Era l’inverno fra il 1901 e il 1902 quando l’archeologo francese Jaques de Morgan, durante gli scavi nella città di Susa, portò alla luce una delle più antiche e importanti raccolte di leggi scritte mai rinvenute: il Codice di Hammurabi. La scoperta ebbe luogo nella regione dell’Iran sud-occidentale, proprio dove il re dell’Elam – dopo aver depredato Babilonia – decise di nascondere il lauto bottino composto da statue e tesori.
Il Codice rappresenta un importante punto di riferimento per la storia del diritto, un elemento fondamentale per poter comprendere al meglio la successiva legislazione, soprattutto romana. La raccolta fu redatta sotto il regno di Hammurabi, re babilonese dal 1992 a.C. al 1750 a.C., e incisa su una stele di basalto alta più di due metri. Sulla sommità del cilindro è raffigurato Shamash, dio della giustizia, dinanzi al cui trono si inginocchia il sovrano. E il successivo prologo, che precede le disposizioni codicistiche, ricalca lo stretto rapporto fra il re e le divinità. Le leggi sono considerate di origine sacra, al punto che lo stesso Hammurabi sottolinea di essere stato incaricato dagli dei per “distruggere le forze del male, affinché il potente non opprimesse il debole”.
Seguono, dunque, i 282 articoli che – senza rispettare una vera sistematicità in ordine alle materie trattate – regolano profili di diritto civile, diritto commerciale, diritto penale e diritto processuale. Le leggi, redatte in scrittura cuneiforme, erano spiegate in maniera semplice, chiara e concisa. Inoltre, a differenza della successiva codificazione romana, non c’erano riferimenti ad altre leggi, a usanze precedenti o a ratio e finalità della disposizione: alla prolissità si sostituiva l’economia del precetto.
Oltre all’organicità normativa, il Codice di Hammurabi deve la sua fama anche alla codificazione della cosiddetta legge del taglione. Secondo gli storici si tratterebbe della prima espressa previsione di tale principio di diritto, in forza del quale la vittima di un danno poteva infliggere all’autore dello stesso un danno di egual portata. Tuttavia, la lex talionis babilonese – efficacemente spiegata dal brocardo “occhio per occhio” – si applicava secondo un’equità piuttosto diversa da quella attualmente riconosciuta. Dal Codice di Hammurabi si desume una chiara divisione in classi della civiltà mesopotamica. In capo alla piramide sociale vi erano gli awilu, letteralmente “uomini civilizzati”, dunque una categoria alla quale appartenevano i nobili e coloro che esercitavano funzioni politiche e di governo. Seguivano i mushkenu, “coloro che si sottomettono”, ossia uomini semiliberi e senza proprietà. Ultimi, in fondo alla gerarchia, erano i wardu, ossia schiavi e servitori, che potevano essere acquistati e venduti.

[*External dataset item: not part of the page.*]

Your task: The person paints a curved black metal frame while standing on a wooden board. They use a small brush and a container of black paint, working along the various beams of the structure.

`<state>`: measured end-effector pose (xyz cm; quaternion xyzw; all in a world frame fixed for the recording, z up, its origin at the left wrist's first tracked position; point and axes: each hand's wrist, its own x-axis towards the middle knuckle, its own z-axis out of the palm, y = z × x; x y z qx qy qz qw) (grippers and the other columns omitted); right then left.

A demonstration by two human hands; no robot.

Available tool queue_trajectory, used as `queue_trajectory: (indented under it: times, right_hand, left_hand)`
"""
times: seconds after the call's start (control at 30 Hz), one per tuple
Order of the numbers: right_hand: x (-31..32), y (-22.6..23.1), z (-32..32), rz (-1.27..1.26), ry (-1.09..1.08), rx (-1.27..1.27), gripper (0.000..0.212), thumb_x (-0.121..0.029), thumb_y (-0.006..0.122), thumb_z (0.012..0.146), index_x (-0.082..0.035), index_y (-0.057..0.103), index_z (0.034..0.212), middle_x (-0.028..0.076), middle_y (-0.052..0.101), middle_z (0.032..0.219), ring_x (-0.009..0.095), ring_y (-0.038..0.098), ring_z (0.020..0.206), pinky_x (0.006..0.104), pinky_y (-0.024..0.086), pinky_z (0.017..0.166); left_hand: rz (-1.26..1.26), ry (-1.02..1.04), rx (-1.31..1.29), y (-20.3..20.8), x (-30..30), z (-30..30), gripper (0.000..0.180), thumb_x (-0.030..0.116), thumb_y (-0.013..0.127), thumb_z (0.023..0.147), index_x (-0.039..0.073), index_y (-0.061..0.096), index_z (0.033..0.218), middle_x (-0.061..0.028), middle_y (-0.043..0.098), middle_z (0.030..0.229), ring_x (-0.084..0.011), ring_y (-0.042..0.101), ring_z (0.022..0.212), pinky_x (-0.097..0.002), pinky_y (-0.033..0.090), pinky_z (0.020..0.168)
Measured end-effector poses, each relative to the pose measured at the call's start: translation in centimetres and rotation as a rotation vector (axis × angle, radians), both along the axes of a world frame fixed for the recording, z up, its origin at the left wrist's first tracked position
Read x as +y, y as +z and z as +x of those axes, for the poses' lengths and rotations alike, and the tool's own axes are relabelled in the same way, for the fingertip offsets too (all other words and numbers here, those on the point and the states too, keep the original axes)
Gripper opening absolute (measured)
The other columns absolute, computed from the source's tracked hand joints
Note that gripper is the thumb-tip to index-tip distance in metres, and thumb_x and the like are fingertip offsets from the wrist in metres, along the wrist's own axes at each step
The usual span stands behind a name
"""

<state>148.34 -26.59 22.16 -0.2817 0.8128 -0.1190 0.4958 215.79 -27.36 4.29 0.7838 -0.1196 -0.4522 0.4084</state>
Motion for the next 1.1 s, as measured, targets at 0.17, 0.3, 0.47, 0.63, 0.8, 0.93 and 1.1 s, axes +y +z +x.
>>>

Ebbene, il tenore delle pene variava a seconda della classe di appartenenza della vittima e dell’autore del danno. La gravità della colpa era strettamente connessa allo status sociale del responsabile. Il delitto commesso da un wardu era punito più severamente, con pene ben più gravose, e lo stesso avveniva quando lo schiavo era una vittima, perché in tal caso la sua vita aveva minor valore e la pena inflitta era sicuramente più blanda.
Inoltre, un importante profilo attiene alla responsabilità del reo, la cui disciplina è totalmente estranea all’odierna distinzione fra reato colposo e reato doloso. A riguardo, un esempio classico è quello della casa che, crollando, provoca la morte di coloro che vi abitano. Secondo il Codice di Hammurabi, non assume alcuna rilevanza la condotta colposa o dolosa dell’architetto: questi sarà infatti punito come se avesse volontariamente ucciso i membri della famiglia scomparsa con il crollo.
Attualmente, la stele è custodita presso la sezione delle Antichità orientali del Louvre, a Parigi, ma una sua fedele copia è parimenti ammirabile presso il Pergamonmuseum di Berlino. Seppur lontano dal rigore sistematico delle codificazioni moderne, il Codice di Hammurabi ha inaugurato l’odierna tradizione codicistica dell’organizzazione del corpus in articoli. Infine, un profilo di notevole importanza è assunto dalla pubblicità del corpus normativo. Il codice era pubblicamente conoscibile: pene e divieti erano facili da verificare a cura di coloro che sapevano leggere. La stele venne esposta proprio nel tempio del dio Shamash, favorendone l’accesso al popolo, e il sovrano scelse di usare un linguaggio non specifico, ma chiaro e comprensibile dai molti. La legge scritta attribuiva certezza al diritto e l’esposizione ne attuava un principio oggi noto come presunzione di conoscenza della legge.